But Moheeb defended his school’s approach. It encourages students to “work on what they’re struggling with,” he said.

“It’s different for different kids,” Moheeb said with a shrug.

In New York, where students speak more than 200 languages and arrive in classrooms with varying degrees of proficiency, some schools adopted the method out of necessity.

At Flushing International High School, whose student body is dominated by recent immigrants, mastery-based learning lets students concentrate on learning English. This gets them speaking, reading and writing as quickly as possible, while also rewarding them for picking up academic skills and knowledge. In a biology classroom, for example, lab reports are evaluated on the student’s understanding of concepts as well as on a command of scientific vocabulary.

The Young Women’s Leadership School of Astoria educates girls who may become the first in their families to go to college. In addition to fulfilling Common Core requirements, assignments are designed to help students learn critical thinking and workplace skills. Students engaged in a group history project, for example, may need to demonstrate that they have learned to collaborate and investigate. For a solo science assignment, they may be asked to demonstrate that they can innovate.

At Moheeb’s middle school, the approach has been transformative. In the 2013-14 school year, 7 percent of its students read at grade level, and 5 percent met the state’s math standards. Two years later, 29 percent were proficient in English, and 26 percent proficient in math, pulling the school close to the city average.

This year, all the eighth graders at the school who took the algebra Regents exam and 85 percent who took the earth science exam were marked proficient. The scores signified a high point for M.S. 442, teachers said.

To make the system work, teachers used New York State curriculum guidelines and Common Core standards to develop a rubric of every skill students needed before they could move to the next grade. In Moheeb’s sixth-grade class, there were 37 skills designated in math and 37 in English. They included the ability to add and subtract decimals; identify, understand and describe unit rate; recognize story elements; and discern what is important in a text.

In lieu of grades, students are assessed on a color-coded scale: Red means not yet meeting the standard; yellow, approaching it; green, meeting a standard; and blue, exceeding it. The scale is designed to be visually appealing and to encourage students to think of learning as a process. To meet grade level for each skill, students need to prove three times that they have acquired it. They may explain to a teacher their process for working through problems as a way to show they understand the material. Or they may perform well on an online test or a quiz.
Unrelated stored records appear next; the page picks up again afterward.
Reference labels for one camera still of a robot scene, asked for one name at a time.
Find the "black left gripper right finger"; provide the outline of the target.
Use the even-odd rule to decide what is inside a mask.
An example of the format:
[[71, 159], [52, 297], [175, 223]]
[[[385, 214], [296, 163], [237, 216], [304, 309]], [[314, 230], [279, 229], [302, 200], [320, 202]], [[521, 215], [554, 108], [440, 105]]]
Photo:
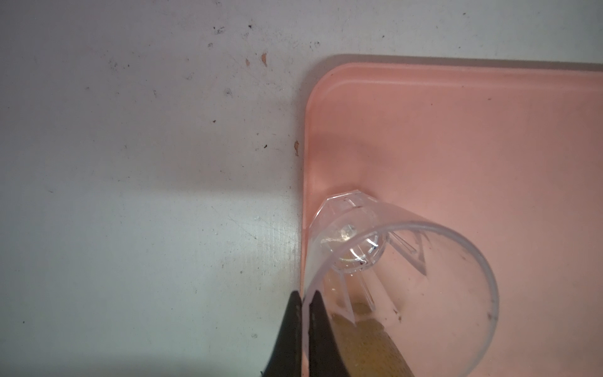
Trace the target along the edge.
[[309, 303], [309, 375], [311, 377], [350, 377], [339, 353], [331, 322], [320, 291]]

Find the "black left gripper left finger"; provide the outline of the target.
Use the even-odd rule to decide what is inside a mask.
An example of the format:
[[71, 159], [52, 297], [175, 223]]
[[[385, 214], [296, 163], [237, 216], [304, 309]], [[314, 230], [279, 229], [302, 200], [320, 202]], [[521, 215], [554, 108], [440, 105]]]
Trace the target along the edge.
[[302, 376], [302, 298], [290, 294], [273, 352], [263, 377]]

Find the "clear faceted glass tumbler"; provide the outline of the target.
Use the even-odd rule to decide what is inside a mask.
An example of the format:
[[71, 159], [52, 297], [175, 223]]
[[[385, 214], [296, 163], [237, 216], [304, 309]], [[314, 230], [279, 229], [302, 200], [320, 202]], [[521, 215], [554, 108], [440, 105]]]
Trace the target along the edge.
[[473, 243], [358, 190], [327, 198], [307, 230], [305, 351], [316, 291], [330, 322], [355, 321], [352, 305], [369, 305], [412, 376], [469, 375], [498, 321], [496, 278]]

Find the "pink plastic tray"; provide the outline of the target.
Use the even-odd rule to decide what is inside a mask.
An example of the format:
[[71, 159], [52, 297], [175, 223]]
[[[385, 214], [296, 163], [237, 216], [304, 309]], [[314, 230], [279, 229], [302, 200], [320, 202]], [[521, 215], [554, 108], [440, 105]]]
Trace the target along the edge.
[[602, 374], [602, 75], [344, 64], [306, 105], [302, 264], [329, 197], [361, 191], [458, 232], [496, 278], [467, 376]]

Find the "dark olive dotted glass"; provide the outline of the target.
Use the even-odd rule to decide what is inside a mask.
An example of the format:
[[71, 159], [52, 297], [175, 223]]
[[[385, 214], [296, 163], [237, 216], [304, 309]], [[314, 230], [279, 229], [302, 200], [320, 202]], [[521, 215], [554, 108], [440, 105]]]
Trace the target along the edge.
[[352, 305], [355, 321], [331, 315], [331, 328], [339, 353], [351, 376], [412, 376], [384, 326], [365, 303]]

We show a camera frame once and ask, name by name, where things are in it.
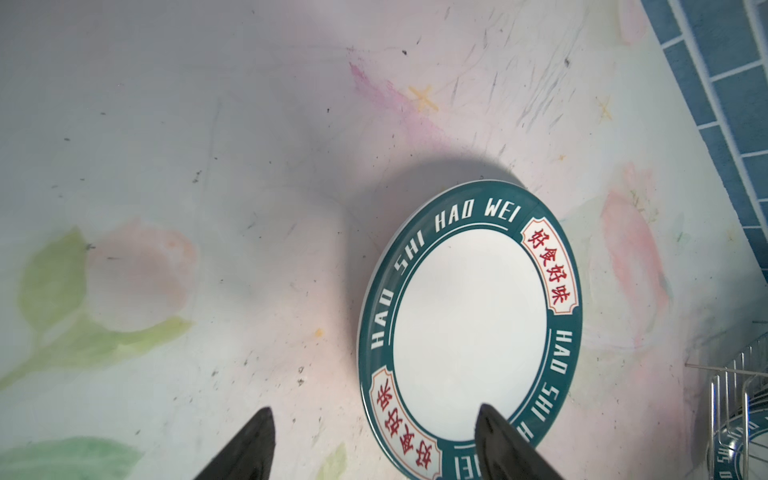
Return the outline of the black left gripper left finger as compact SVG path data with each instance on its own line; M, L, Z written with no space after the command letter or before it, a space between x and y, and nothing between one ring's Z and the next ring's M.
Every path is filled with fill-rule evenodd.
M276 448L270 407L259 409L195 480L267 480Z

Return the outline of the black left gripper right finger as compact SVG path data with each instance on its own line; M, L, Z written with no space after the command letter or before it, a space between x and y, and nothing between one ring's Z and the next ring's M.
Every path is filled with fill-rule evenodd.
M482 404L475 446L485 480L563 480L563 477L491 405Z

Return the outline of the green rim white plate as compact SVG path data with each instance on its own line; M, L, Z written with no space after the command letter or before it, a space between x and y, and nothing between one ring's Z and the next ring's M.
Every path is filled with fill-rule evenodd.
M537 446L582 327L575 256L541 200L501 180L444 191L393 236L362 304L358 378L377 443L409 479L478 479L487 404Z

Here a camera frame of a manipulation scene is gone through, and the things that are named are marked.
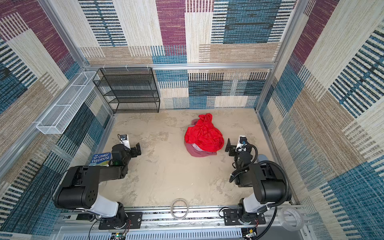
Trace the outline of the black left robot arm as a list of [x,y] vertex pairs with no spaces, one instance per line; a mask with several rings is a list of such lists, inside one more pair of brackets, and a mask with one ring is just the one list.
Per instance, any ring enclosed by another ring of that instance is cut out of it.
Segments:
[[139,143],[132,148],[118,144],[112,147],[111,154],[108,166],[75,166],[68,169],[57,193],[53,195],[53,202],[59,209],[82,210],[99,217],[100,230],[123,229],[132,223],[122,203],[99,194],[99,184],[125,178],[130,160],[140,156],[142,151]]

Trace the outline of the maroon pink cloth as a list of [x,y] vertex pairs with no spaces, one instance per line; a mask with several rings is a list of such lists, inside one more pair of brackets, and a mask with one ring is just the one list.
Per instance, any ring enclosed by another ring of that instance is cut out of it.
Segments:
[[[193,121],[192,121],[192,125],[191,125],[190,127],[193,127],[193,126],[196,124],[197,121],[198,121],[198,119],[197,119],[197,120],[193,120]],[[193,157],[203,158],[203,157],[213,156],[213,155],[216,155],[216,154],[217,154],[217,152],[211,153],[211,152],[205,152],[205,151],[203,151],[203,152],[196,151],[196,150],[193,148],[193,146],[192,146],[191,144],[187,144],[187,143],[185,142],[185,140],[184,140],[184,144],[185,144],[185,146],[186,146],[186,148],[187,148],[187,151],[188,151],[188,152],[191,154],[191,156],[193,156]]]

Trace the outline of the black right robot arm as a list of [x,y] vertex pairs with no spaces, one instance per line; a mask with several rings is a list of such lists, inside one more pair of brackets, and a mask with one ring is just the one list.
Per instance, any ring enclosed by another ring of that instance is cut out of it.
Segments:
[[239,188],[253,189],[250,196],[240,200],[236,209],[222,210],[225,225],[265,224],[265,212],[291,199],[286,172],[275,162],[261,160],[257,147],[245,136],[240,136],[236,145],[228,141],[225,151],[234,158],[229,182]]

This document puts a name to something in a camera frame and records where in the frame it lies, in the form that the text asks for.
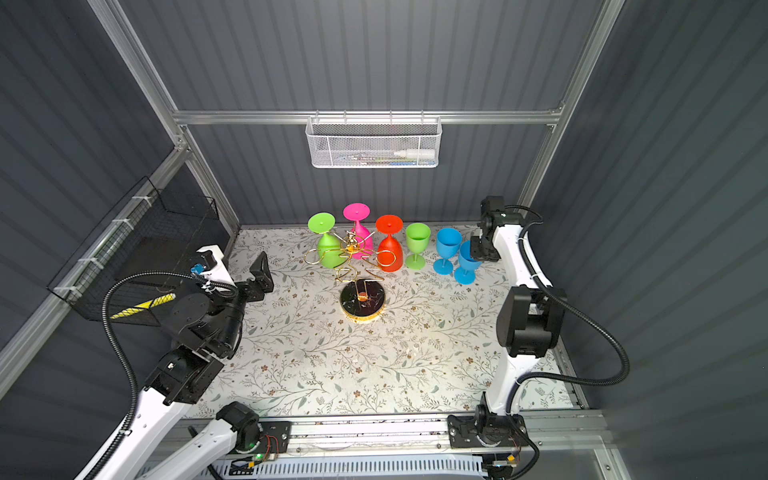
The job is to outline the blue wine glass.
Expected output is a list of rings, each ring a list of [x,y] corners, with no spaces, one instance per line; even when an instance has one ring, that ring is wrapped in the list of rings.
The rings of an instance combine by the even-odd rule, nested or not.
[[[471,285],[476,280],[476,271],[482,265],[481,261],[475,260],[471,255],[471,241],[465,241],[461,244],[458,252],[459,266],[454,271],[454,278],[460,285]]]
[[[442,228],[436,239],[436,251],[440,259],[434,265],[434,271],[439,275],[450,275],[453,272],[452,258],[458,253],[462,243],[462,234],[455,228]]]

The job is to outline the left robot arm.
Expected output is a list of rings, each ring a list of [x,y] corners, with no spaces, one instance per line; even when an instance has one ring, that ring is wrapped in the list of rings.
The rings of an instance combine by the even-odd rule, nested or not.
[[[132,274],[113,285],[101,306],[102,325],[129,380],[129,410],[110,438],[79,473],[81,479],[131,479],[160,441],[195,404],[232,358],[242,337],[245,306],[274,289],[268,256],[261,253],[250,267],[251,279],[235,282],[217,246],[199,249],[199,262],[178,274],[182,291],[160,325],[178,345],[158,362],[144,384],[136,374],[112,326],[110,302]]]

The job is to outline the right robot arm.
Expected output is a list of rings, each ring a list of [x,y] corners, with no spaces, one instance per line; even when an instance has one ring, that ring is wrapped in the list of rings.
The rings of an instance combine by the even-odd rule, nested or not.
[[[447,429],[454,449],[517,446],[524,422],[519,415],[523,376],[557,346],[564,308],[544,291],[552,283],[542,272],[526,228],[538,217],[501,196],[481,201],[480,233],[466,252],[473,260],[501,262],[511,288],[496,320],[503,353],[491,386],[471,416],[450,415]]]

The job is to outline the blue wine glass front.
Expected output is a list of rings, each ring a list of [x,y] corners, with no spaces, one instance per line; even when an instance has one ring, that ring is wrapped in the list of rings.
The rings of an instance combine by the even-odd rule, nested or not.
[[[450,275],[453,272],[452,258],[458,253],[462,243],[462,234],[455,228],[442,228],[436,239],[436,251],[440,259],[434,265],[434,271],[439,275]]]

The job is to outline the light green wine glass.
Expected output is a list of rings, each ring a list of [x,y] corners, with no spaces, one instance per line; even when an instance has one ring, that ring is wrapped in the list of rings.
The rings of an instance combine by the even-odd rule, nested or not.
[[[422,270],[426,261],[423,252],[429,246],[431,229],[424,223],[412,223],[406,228],[406,242],[410,255],[405,260],[405,265],[411,270]]]
Progress throughout the year is cumulative, meaning that even if students don’t grasp something early on, if they learn it by the end of the year, they will get a “good” grade. The school also has an online point system for behavior.

Ms. Genduso, of M.S. 442, said the approach was introduced at a challenging time for the school. A third of the students at the school require special-education assistance and attend classes that include a number of high-performing students. Even with two teachers (one trained for special education), it was difficult to engage everyone.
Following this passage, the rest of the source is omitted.